[SOURCE MATERIAL]:
<<<<

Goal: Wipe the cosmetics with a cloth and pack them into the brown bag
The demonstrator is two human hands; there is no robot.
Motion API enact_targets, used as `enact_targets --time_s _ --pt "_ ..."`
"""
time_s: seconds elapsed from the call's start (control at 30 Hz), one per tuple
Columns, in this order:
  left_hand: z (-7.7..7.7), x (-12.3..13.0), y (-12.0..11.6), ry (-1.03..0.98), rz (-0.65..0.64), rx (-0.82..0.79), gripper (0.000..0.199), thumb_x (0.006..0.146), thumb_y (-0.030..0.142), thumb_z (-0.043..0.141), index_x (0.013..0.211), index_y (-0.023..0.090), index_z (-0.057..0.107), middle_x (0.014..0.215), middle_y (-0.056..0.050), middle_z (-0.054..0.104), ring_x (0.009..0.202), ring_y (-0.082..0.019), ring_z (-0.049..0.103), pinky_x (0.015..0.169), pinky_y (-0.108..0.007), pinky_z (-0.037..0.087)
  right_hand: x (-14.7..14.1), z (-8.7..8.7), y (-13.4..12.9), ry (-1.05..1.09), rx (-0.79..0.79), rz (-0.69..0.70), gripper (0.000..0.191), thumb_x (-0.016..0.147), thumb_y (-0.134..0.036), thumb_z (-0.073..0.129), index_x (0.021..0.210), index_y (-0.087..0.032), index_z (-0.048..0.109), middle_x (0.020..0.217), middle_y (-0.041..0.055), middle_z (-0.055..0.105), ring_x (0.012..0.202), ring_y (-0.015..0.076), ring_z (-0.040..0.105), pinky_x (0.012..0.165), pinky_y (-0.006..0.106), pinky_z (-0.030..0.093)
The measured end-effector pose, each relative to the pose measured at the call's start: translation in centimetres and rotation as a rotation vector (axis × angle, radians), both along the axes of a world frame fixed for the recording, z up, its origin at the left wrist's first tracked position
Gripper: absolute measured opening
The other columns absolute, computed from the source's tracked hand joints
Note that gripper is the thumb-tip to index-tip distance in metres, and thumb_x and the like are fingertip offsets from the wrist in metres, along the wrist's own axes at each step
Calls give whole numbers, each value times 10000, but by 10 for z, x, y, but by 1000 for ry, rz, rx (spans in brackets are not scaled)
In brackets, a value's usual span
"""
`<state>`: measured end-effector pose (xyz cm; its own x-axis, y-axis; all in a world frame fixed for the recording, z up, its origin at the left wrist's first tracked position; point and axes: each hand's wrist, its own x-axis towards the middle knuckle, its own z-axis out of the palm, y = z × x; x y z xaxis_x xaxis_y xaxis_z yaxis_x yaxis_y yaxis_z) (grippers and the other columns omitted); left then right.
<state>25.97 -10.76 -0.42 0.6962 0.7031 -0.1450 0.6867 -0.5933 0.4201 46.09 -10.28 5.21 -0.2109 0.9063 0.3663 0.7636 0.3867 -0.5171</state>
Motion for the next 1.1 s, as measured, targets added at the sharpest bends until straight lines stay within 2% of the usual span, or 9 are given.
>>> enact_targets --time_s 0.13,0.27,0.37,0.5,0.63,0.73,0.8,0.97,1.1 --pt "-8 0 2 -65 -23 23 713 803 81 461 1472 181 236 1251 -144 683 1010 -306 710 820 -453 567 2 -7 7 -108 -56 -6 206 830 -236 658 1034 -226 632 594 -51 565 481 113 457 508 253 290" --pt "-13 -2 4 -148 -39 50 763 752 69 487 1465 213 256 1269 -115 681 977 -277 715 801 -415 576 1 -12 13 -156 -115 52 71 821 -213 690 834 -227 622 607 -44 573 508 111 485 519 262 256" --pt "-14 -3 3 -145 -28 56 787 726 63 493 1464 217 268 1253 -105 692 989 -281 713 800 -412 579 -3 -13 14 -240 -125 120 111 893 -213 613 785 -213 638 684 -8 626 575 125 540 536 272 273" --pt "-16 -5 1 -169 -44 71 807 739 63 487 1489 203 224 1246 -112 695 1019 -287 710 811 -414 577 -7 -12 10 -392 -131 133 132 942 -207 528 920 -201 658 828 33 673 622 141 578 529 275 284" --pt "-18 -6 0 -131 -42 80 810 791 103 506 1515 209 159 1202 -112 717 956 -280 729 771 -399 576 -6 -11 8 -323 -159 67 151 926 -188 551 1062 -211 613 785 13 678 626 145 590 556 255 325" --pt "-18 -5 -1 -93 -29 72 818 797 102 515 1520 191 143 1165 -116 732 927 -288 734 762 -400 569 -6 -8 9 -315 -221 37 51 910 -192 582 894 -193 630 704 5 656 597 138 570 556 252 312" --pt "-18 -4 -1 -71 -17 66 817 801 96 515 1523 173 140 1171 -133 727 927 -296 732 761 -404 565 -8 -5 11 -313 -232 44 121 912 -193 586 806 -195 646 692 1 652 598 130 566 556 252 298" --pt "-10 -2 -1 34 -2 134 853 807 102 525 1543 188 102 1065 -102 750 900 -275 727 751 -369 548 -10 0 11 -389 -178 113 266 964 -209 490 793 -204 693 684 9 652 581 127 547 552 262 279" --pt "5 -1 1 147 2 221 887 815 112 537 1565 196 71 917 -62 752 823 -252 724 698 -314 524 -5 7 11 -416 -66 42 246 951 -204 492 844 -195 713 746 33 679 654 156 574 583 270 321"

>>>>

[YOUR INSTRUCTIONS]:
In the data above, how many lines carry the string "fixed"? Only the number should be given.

[OUTPUT OF THE TASK]:
2